Green Check’s biggest banking customer is New Jersey-based Valley National Bank, a 100-year-old publicly traded commercial bank with $64 billion in assets. Some of the country’s largest vertically integrated cannabis companies—from Green Thumb Industries to Curaleaf to Trulieve—use Green Check’s platform to comply with banking laws. Brinks Security, through its subsidiary PAI, has also partnered with Green Check to provide ATMs for cannabis dispensaries.
“We make sure banks bring good money in and keep bad money out,” says Hart. “We are enabling financial services to work with the cannabis industry.”
The heart of Green Check is its compliance engine. Banks that use its software will only work with cannabis companies that are also on the platform. In simple terms, cannabis companies open their books—accounts, vendor agreements, purchase orders, and other details—which allows Green Check to verify the chain of custody for every product sold and every dollar that comes in.
According to the latest report published by the U.S. Treasury Department’s Financial Crimes Enforcement Network, only 683 banks and credit unions accept deposits from cannabis companies. And those that do have strict rules.
Bryan Watkinson, oversees the cannabis banking division at Affinity Federal Credit Union, a small New Jersey-based credit union with $4.1 billion in assets and 20 branches across the tri-state. Since its program launched last year using the Green Check platform, Affinity now counts about 25 cannabis companies as customers. And, like many other credit unions, Affinity must deal with another hiccup: it cannot put money from its cannabis clients to work. All cash from cannabis companies must go directly, and quiet ironically, to the Federal Reserve in Boston or Philadelphia. (About 80% of the money generated in the cannabis industry goes directly to Federal Reserve banks.)
“If any of that cannabis cash would touch my branches, I would lose my vaults,” Watkinson says. And despite the jokes he hears about being on the banking side of the marijuana industry, Watkinson knows it’s serious business. “There is nothing colorful or jazzy about what we do,” he says, “it’s a compliance first relationship. This is not party time.”

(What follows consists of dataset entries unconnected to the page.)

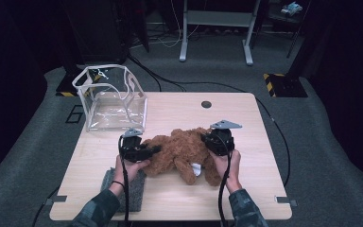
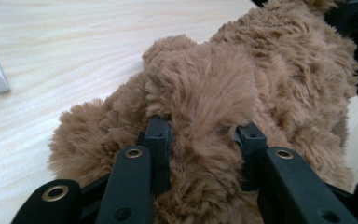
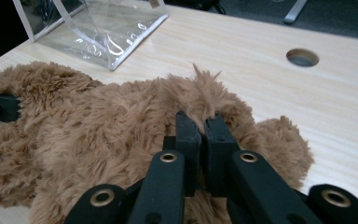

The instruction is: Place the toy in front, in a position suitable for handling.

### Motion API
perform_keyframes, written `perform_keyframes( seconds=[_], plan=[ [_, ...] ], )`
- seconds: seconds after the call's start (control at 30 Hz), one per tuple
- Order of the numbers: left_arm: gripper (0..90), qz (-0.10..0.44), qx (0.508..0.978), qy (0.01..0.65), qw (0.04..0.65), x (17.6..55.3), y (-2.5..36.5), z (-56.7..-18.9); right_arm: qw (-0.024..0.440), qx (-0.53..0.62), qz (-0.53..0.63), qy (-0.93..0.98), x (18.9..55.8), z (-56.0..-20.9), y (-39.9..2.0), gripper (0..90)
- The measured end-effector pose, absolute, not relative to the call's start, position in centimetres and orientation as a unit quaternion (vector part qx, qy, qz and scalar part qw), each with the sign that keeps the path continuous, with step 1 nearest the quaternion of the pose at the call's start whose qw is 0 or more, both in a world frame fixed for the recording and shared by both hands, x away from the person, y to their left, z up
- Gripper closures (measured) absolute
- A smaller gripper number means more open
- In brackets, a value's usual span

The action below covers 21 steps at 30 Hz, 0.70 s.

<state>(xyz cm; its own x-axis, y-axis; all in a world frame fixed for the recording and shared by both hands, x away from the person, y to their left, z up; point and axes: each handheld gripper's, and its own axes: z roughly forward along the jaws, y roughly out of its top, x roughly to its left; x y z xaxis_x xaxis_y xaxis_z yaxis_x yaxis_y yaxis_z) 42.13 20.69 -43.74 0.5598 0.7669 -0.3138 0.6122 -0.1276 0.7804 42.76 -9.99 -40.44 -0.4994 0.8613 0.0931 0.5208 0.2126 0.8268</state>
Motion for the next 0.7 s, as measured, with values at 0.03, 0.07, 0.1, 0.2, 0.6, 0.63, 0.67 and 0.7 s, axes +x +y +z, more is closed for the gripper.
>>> perform_keyframes(
  seconds=[0.03,0.07,0.1,0.2,0.6,0.63,0.67,0.7],
  plan=[
    [65.8,0.084,0.747,0.46,0.473,42.3,20.7,-43.4,0.204,0.454,0.428,0.755,42.8,-40.1,-10.1,87.1],
    [66.0,0.084,0.746,0.46,0.475,42.4,20.6,-43.1,0.206,0.454,0.427,0.754,42.8,-39.8,-10.0,87.1],
    [66.0,0.087,0.746,0.458,0.476,42.6,20.6,-42.8,0.208,0.453,0.428,0.754,42.9,-39.5,-10.0,87.0],
    [66.2,0.095,0.745,0.455,0.478,43.3,20.5,-42.0,0.214,0.453,0.425,0.754,43.2,-38.7,-10.1,87.1],
    [66.5,0.108,0.754,0.455,0.461,46.9,20.0,-41.4,0.232,0.456,0.417,0.751,45.0,-37.7,-9.6,86.9],
    [66.5,0.107,0.754,0.457,0.46,47.2,20.0,-41.7,0.231,0.457,0.414,0.752,45.2,-37.8,-9.5,86.8],
    [66.5,0.105,0.756,0.459,0.455,47.5,20.0,-41.9,0.234,0.456,0.41,0.754,45.4,-38.0,-9.3,86.8],
    [66.4,0.108,0.757,0.459,0.452,47.8,20.1,-42.1,0.232,0.459,0.41,0.753,45.6,-38.3,-9.2,86.7]
  ],
)
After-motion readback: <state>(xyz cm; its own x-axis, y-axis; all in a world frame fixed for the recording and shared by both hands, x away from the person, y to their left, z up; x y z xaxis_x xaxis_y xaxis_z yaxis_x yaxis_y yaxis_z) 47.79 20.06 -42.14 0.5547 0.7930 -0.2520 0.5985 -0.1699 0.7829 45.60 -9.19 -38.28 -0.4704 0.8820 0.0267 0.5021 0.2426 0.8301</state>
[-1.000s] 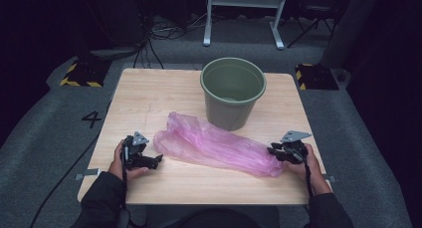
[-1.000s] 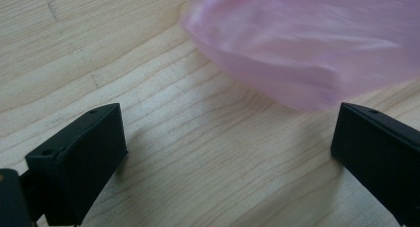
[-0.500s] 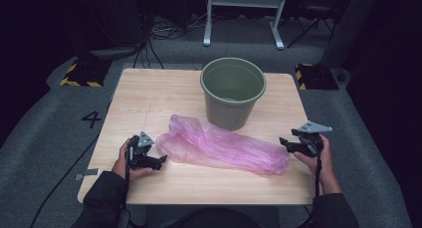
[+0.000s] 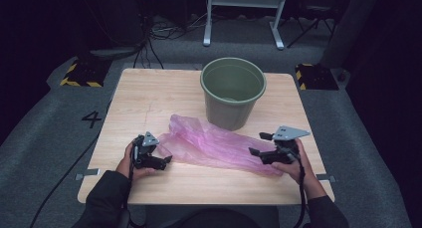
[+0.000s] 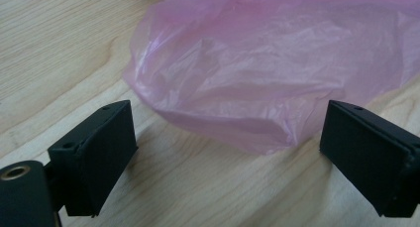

With no real progress on the federal SAFE banking act – legislation that would allow cannabis companies easy access to the mainstream financial system – Green Check plugs a hole. In one day this month, it signed up 18 cannabis business and nine financial institutions within a few hours. Last year, it averaged about 70 new businesses on its platform a week.
“We add new businesses every single day—we have never not added a new business every day,” Hart says. “We have this cyclonic effect in the cannabis industry, where for every new financial institution that signs up, we get 50 new accounts.”
And should Congress ever pass the SAFE Banking Act—which has made it through the House seven times but always fails in the Senate—or if the government reschedules marijuana, Hart is not worried that his business will go up in smoke. Quiet the contrary, he says.
“That means more rules and regulations, not less, because they want to be able to track the plant and track the dollar and put an excise tax on it,” he explains. “Now it’s not just going to be the state and local governments coming after you for the taxes. It’s going to be Big Brother coming after you for the taxes, and they’re going to want that money. They’re expecting it.”